The original ten members of the SSOSV were: Captain Boomerang (FLASH villain); Captain Cold (ditto); Copperhead (BATMAN nemesis); Gorilla Grodd (yet another FLASH nemesis); Mirror Master (FLASH baddies were going for a dime per gross that week, apparently); The Shadow Thief (regular HAWKMAN sparring partner); inestro (GREEN LANTERN arch-foe); Star Sapphire (GL, again); and The Wizard (strayed "Earth-2" mega-stinker).
The team had been assembled by what appeared to be a "rogue" clone of the Archie Goodwin/Walt Simonson MANHUNTER character, who had gone on to his ultimate reward -- or so we'd been led to believe, at any rate -- within the penultimate pages of his award-winning (and fondly- remembered) series in the DETECTIVE COMICS series of the same era.
Now: even granting that one or two of the aforementioned recidivist renegades (I mean: Captain friggin' Boomerang...?) wouldn't make anyone's "short list" of Super-Villains Whose Very Names Inspire Wordless Awe and Trembling... the anti-social assemblage, overall, was a potent one. Several of its members (Grodd; Sinestro; Star Sapphire; etc.) were full-fledged DC powerhouses, and even its lesser "hangers-on" (he threw boomerangs, man! BOOMERANGS -- !!) made for -- at the very least -- invaluable cannon fodder. This was, God wot, no room full of easy "pushovers." ;-)) Which, of course, promptly begged the question: assuming that DC didn't allow Conway (who was also the series' scripter, initially) to bump off The Justice League of America, entire, as its opening act...
... who was going to mud-wrassle with these here bad boys on an ongoing basis? ;-))
Conway made a shrewd choice in Designated Sacrificial Lamb by dredging up the all-but-forgotten (and not entirely without cause, in all honesty) space-faring DC hero of the 50's: Captain Comet.
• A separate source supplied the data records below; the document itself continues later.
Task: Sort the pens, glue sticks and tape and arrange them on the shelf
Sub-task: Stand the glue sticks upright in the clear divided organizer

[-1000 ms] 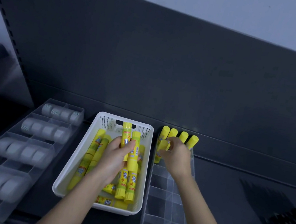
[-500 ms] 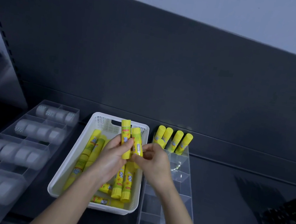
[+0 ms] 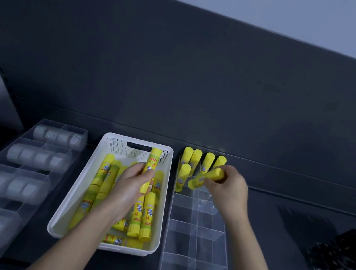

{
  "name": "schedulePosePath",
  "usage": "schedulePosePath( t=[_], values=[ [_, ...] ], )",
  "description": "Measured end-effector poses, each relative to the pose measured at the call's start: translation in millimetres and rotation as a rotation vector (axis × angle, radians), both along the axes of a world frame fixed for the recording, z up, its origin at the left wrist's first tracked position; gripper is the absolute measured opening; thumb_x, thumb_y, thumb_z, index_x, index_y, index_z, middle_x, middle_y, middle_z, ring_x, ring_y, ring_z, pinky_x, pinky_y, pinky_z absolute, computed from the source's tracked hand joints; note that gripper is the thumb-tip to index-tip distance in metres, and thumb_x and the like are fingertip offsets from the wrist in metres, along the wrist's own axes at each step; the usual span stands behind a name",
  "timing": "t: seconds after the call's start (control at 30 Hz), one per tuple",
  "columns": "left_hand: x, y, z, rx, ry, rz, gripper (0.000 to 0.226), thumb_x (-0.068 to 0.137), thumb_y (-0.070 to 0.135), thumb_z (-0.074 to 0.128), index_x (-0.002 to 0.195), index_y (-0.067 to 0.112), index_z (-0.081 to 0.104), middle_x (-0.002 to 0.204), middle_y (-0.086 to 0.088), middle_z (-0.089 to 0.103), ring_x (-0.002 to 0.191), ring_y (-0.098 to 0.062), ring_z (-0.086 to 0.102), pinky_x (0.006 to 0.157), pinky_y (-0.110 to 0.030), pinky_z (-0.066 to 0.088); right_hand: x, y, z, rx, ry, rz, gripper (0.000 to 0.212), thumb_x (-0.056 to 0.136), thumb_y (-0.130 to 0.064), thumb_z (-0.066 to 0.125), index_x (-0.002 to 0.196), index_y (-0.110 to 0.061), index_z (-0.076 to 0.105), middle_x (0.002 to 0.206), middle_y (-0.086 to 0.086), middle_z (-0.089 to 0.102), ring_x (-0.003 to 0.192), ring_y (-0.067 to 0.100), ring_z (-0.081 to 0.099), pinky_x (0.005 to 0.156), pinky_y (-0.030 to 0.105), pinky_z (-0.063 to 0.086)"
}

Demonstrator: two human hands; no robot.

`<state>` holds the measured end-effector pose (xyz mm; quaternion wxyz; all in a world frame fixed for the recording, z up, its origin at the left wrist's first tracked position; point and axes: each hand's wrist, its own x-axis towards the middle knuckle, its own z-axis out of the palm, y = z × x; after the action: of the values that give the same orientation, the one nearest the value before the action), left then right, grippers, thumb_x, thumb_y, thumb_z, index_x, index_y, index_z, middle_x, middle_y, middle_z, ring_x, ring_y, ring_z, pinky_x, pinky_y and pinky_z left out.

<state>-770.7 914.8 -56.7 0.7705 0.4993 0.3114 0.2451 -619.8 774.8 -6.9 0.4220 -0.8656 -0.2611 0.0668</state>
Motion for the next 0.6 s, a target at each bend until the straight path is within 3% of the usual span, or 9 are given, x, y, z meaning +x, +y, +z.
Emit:
schedulePosePath(
  t=[0.13, 0.33, 0.5, 0.6],
  values=[
    [-4.4, 1.2, -1.1, 0.023, -0.010, 0.027, 0.004, 0.093, 0.013, 0.059, 0.095, 0.012, 0.061, 0.086, -0.004, 0.064, 0.072, -0.013, 0.055, 0.067, -0.026, 0.047, 2.5, 21.1, -17.0, -0.130, -0.062, 0.087, 0.019, 0.078, -0.002, 0.065, 0.094, -0.010, 0.059, 0.077, 0.000, 0.055, 0.066, 0.012, 0.048, 0.048, 0.013, 0.030],
    [-4.2, -3.0, -0.3, 0.119, 0.028, 0.023, 0.018, 0.092, 0.019, 0.060, 0.105, 0.015, 0.048, 0.095, -0.004, 0.073, 0.059, -0.011, 0.050, 0.057, -0.026, 0.040, 9.1, 36.0, -32.8, -0.239, -0.083, 0.147, 0.024, 0.080, 0.000, 0.059, 0.102, -0.008, 0.061, 0.084, 0.005, 0.060, 0.073, 0.018, 0.047, 0.049, 0.013, 0.030],
    [-4.7, -1.6, -1.3, 0.162, 0.050, -0.055, 0.012, 0.089, 0.010, 0.063, 0.100, 0.012, 0.058, 0.089, -0.004, 0.058, 0.071, -0.014, 0.053, 0.068, -0.032, 0.045, 10.9, 36.9, -33.3, -0.265, -0.101, 0.165, 0.021, 0.083, -0.002, 0.058, 0.102, -0.009, 0.062, 0.088, 0.007, 0.064, 0.076, 0.021, 0.054, 0.061, 0.024, 0.039],
    [-5.7, -0.4, -1.7, 0.203, 0.045, -0.091, 0.023, 0.088, 0.003, 0.062, 0.105, 0.018, 0.066, 0.087, 0.001, 0.061, 0.077, -0.013, 0.056, 0.071, -0.030, 0.047, 5.0, 27.5, -22.5, -0.098, -0.164, 0.115, 0.025, 0.081, 0.005, 0.056, 0.101, -0.008, 0.062, 0.086, 0.005, 0.062, 0.073, 0.023, 0.057, 0.055, 0.011, 0.037]
  ],
)
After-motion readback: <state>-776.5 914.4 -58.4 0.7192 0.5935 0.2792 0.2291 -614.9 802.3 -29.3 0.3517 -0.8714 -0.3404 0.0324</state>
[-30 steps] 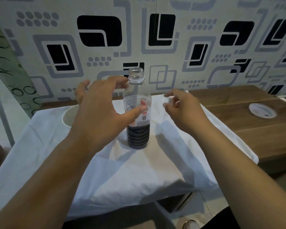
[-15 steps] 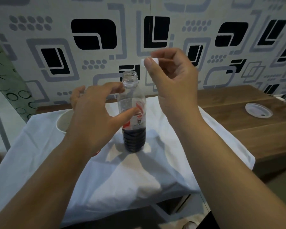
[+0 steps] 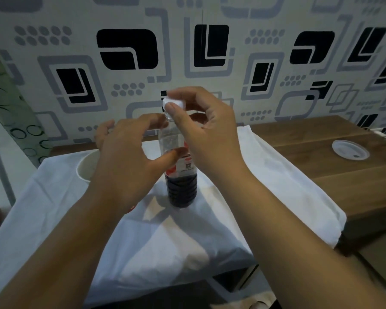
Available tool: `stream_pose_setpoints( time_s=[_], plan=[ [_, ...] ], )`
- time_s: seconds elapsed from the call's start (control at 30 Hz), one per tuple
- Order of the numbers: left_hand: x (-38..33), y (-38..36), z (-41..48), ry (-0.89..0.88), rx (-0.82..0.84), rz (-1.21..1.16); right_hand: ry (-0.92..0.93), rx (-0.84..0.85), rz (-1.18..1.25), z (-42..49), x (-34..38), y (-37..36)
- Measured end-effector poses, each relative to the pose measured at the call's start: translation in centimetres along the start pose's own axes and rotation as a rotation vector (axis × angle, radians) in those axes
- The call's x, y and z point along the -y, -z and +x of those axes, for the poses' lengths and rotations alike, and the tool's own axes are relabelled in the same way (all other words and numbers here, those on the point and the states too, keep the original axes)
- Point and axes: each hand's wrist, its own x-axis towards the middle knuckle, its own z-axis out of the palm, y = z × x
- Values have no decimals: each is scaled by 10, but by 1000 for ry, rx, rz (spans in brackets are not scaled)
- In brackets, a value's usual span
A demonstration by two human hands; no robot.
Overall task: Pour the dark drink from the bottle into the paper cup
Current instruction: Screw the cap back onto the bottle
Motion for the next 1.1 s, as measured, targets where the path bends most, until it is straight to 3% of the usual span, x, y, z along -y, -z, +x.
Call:
stream_pose_setpoints(
  time_s=[0.37, 0.73, 1.1],
  plan=[
    [0, 0, -1, -5, -22, 53, 40, 189, -184, 10, 10, 15],
    [2, 3, -1, -47, -21, 70, 16, 428, -192, 21, 14, 28],
    [-1, 7, -1, -67, 26, 81, 7, 527, -257, 30, 16, 37]
  ],
)
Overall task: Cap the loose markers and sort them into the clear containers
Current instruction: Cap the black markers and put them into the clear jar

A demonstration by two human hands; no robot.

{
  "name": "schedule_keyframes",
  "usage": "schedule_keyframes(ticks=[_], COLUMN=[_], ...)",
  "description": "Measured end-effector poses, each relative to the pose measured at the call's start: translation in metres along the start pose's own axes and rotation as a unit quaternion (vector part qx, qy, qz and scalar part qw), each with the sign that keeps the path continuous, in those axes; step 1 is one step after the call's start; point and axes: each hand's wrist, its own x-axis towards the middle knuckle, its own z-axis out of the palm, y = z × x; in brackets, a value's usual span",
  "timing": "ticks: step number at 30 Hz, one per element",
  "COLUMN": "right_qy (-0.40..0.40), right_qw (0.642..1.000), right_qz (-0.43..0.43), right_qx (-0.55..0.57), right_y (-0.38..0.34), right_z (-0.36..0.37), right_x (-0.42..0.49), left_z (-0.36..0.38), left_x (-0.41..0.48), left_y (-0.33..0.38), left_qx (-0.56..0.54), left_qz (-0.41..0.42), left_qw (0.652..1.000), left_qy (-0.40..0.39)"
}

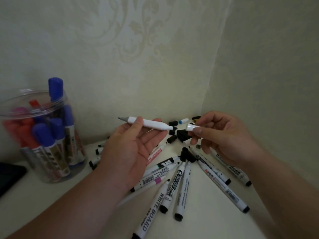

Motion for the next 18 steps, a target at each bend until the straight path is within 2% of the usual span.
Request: schedule_keyframes(ticks=[5,11,18], right_qy=[-0.007,0.026,0.066], right_qw=[0.999,0.995,0.978], right_qz=[-0.029,-0.040,-0.104], right_qx=[-0.040,-0.084,-0.168], right_y=[0.006,0.004,0.007], right_z=[0.016,0.026,0.045], right_x=[-0.003,-0.007,-0.016], left_z=[0.000,0.000,0.000], left_x=[0.000,-0.001,-0.004], left_y=[-0.002,-0.006,-0.006], left_qx=[0.008,0.037,0.048], left_qz=[0.003,0.015,0.009], left_qw=[1.000,0.999,0.998], left_qy=[-0.008,-0.023,-0.045])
I believe (although I'm by no means certain; I mean, I wouldn't want to swear to it under oath, or anything like that) that the aforementioned Captain -- i.e., "Adam Blake" -- was the first ongoing comics hero to actually be designated as a "mutant." In his case, said mutation manifested itself as a tres formidable psycho-kinetic array of super-powers (flight; telepathy; etc.), squarely placing the character up in the ranks of -- if not quite Superman -- than, at the very least, the Martian Manhunter.
The upside of this decision, of course, was that -- the stalwart (if somewhat stodgy) Captain having nowhere else to regularly hang his hat -- Conway (as well as later SSOSV scribes) had free and unlimited reign over the character's explication and development.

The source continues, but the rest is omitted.